#### What needs to be done
Find the line that holds "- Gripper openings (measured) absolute" in the material below. Output that line and each one after it exactly, but not the pictures.

#### Supplied material
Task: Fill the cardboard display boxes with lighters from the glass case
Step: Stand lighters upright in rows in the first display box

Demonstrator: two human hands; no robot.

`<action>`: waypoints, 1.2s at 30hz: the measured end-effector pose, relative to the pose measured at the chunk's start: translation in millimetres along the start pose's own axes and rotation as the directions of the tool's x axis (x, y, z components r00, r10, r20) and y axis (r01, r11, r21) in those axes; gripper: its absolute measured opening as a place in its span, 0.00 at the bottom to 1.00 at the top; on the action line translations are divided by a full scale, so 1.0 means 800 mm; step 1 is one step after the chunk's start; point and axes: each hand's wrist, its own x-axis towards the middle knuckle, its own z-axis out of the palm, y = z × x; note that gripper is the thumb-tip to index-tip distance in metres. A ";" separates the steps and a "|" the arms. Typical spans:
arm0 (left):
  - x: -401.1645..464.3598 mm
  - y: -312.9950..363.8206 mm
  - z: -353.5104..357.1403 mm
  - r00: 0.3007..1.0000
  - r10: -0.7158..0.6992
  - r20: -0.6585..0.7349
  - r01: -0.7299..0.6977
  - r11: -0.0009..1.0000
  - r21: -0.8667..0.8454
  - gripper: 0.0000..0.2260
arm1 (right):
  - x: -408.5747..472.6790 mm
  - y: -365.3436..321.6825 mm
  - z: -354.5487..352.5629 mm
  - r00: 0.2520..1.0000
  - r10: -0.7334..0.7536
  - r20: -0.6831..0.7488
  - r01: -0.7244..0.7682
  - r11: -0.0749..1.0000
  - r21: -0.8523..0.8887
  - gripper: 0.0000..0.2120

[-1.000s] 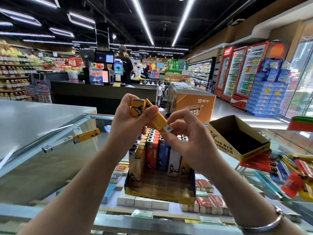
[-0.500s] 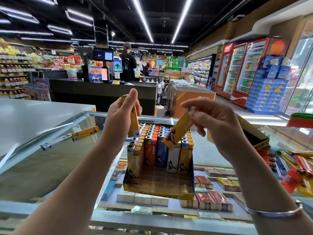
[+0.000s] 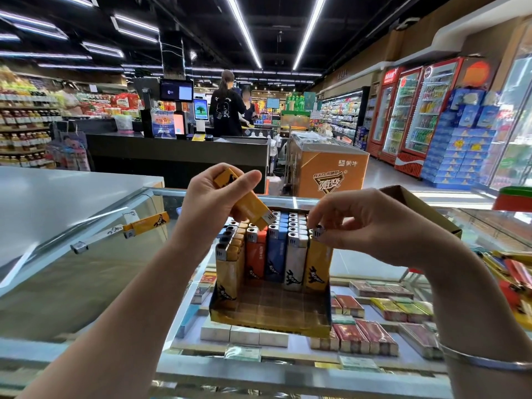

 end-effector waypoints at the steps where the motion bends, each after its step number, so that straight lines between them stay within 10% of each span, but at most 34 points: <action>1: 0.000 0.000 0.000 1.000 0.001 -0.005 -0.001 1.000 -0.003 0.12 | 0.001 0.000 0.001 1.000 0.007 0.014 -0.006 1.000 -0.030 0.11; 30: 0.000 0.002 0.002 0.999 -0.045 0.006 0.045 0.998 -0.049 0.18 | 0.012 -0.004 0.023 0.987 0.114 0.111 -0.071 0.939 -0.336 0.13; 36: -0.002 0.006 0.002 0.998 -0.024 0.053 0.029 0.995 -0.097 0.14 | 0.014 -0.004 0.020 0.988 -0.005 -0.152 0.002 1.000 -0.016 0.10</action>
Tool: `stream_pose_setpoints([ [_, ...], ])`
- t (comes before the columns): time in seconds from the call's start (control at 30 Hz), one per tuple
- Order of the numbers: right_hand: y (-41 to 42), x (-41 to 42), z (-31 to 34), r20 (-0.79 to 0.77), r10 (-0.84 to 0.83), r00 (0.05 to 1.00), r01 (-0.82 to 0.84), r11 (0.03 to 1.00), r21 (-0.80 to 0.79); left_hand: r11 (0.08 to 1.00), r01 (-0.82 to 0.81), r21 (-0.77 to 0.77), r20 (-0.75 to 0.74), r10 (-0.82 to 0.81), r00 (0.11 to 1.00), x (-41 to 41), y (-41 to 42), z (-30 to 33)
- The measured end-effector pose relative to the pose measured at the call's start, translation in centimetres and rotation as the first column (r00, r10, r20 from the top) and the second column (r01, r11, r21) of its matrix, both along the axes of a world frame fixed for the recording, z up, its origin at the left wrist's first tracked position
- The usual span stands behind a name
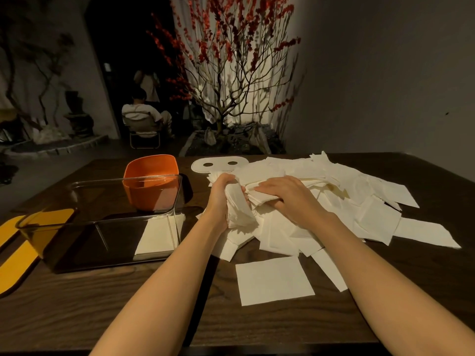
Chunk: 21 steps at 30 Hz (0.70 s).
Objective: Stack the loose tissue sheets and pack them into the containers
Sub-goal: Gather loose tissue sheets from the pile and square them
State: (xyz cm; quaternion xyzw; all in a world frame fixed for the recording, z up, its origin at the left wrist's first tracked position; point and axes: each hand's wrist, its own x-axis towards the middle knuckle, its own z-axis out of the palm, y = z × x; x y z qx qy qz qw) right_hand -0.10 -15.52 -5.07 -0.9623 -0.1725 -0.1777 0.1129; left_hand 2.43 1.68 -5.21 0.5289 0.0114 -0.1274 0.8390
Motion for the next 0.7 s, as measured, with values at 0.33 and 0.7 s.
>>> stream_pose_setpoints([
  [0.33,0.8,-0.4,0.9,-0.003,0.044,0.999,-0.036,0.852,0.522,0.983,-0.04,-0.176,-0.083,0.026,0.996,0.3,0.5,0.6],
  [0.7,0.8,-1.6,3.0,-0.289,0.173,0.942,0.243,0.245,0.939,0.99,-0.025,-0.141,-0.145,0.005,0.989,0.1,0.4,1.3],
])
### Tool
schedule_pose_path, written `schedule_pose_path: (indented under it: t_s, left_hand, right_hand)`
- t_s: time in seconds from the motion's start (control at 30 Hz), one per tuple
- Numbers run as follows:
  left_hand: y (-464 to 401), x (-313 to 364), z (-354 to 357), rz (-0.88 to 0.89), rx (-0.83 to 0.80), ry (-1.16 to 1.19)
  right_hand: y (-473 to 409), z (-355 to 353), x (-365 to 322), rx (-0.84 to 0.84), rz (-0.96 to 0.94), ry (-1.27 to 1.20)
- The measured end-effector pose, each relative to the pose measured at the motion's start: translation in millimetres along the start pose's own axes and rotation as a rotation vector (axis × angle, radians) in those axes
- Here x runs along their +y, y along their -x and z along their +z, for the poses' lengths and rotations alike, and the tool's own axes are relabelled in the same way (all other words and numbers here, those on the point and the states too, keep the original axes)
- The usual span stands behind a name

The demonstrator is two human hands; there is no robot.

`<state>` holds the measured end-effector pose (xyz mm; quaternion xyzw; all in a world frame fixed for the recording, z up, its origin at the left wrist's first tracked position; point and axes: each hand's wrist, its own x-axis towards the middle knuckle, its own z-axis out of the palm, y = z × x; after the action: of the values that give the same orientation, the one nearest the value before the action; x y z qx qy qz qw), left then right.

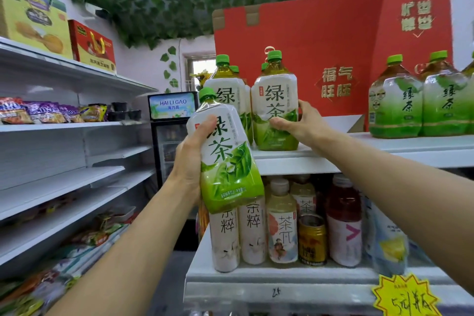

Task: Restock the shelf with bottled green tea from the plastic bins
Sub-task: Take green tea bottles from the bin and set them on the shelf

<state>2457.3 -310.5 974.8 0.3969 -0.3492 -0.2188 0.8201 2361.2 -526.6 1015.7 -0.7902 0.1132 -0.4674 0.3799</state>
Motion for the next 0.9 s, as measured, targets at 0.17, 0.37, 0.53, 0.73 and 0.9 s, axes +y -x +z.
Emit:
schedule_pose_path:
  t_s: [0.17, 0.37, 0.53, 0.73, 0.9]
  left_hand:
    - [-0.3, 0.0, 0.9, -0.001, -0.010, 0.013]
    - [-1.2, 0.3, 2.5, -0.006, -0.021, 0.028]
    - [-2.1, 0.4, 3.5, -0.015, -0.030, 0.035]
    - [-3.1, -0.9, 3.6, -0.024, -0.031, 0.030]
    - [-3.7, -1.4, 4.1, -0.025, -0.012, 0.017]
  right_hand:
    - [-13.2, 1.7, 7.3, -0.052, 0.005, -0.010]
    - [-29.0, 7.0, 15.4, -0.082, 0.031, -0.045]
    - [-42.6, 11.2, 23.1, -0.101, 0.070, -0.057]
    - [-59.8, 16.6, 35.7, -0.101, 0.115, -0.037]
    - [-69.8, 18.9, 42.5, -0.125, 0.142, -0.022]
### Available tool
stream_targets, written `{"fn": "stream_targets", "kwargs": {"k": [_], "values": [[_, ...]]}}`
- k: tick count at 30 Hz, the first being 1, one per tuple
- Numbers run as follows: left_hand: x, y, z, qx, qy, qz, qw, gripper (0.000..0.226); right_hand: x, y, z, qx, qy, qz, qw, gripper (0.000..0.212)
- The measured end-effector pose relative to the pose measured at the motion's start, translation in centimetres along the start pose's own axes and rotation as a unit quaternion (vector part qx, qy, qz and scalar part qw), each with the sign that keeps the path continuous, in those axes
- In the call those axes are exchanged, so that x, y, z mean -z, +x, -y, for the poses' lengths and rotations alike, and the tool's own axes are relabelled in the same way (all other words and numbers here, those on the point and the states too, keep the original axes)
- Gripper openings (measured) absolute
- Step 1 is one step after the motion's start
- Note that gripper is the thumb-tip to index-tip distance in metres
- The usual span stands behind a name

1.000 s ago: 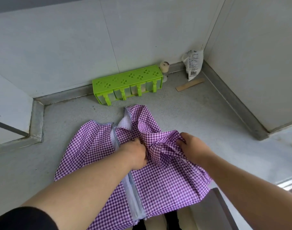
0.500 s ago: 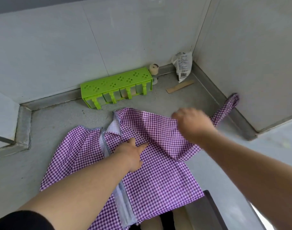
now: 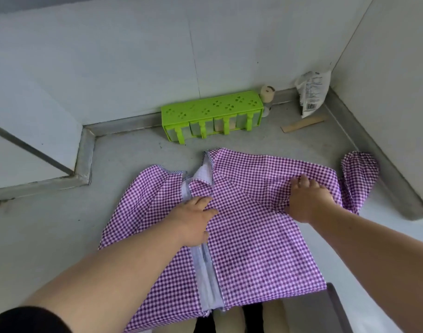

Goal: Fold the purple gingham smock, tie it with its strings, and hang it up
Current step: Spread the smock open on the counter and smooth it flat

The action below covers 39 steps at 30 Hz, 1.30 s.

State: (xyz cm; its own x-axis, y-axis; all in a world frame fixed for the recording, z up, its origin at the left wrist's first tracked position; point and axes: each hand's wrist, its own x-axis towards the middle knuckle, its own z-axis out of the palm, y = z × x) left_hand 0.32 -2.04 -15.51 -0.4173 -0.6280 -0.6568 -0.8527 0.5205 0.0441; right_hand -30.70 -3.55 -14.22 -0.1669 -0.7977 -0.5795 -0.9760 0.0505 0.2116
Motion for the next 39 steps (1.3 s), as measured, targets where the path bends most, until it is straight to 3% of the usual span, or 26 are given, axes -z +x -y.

#### Output for this task
- Gripper openings (measured) absolute
- Step 1 is one step after the motion's start
- Note that gripper is the thumb-tip to index-tip distance in metres
- The usual span stands behind a name

1.000 s ago: 
0.500 s ago: 
now: 

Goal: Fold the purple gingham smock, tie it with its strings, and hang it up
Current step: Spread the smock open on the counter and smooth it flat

The action below covers 39 steps at 30 Hz, 1.30 s.

State: (xyz cm; its own x-axis, y-axis; all in a world frame fixed for the recording, z up, its origin at the left wrist's first tracked position; point and axes: each hand's wrist, its own x-axis towards the middle knuckle, its own z-axis out of the palm, y = z × x) left_hand 0.32 -2.04 -15.51 -0.4173 -0.6280 -0.6568 -0.8527 0.5205 0.0441; right_hand -30.70 -3.55 -14.22 -0.1669 -0.7977 -0.5795 -0.9760 0.0505 0.2116
Motion for the next 39 steps (1.3 s), as measured, targets where the path bends most, until it is straight to 3% of the usual span, or 26 are given, axes -z +x -y.

With that, the output is complete.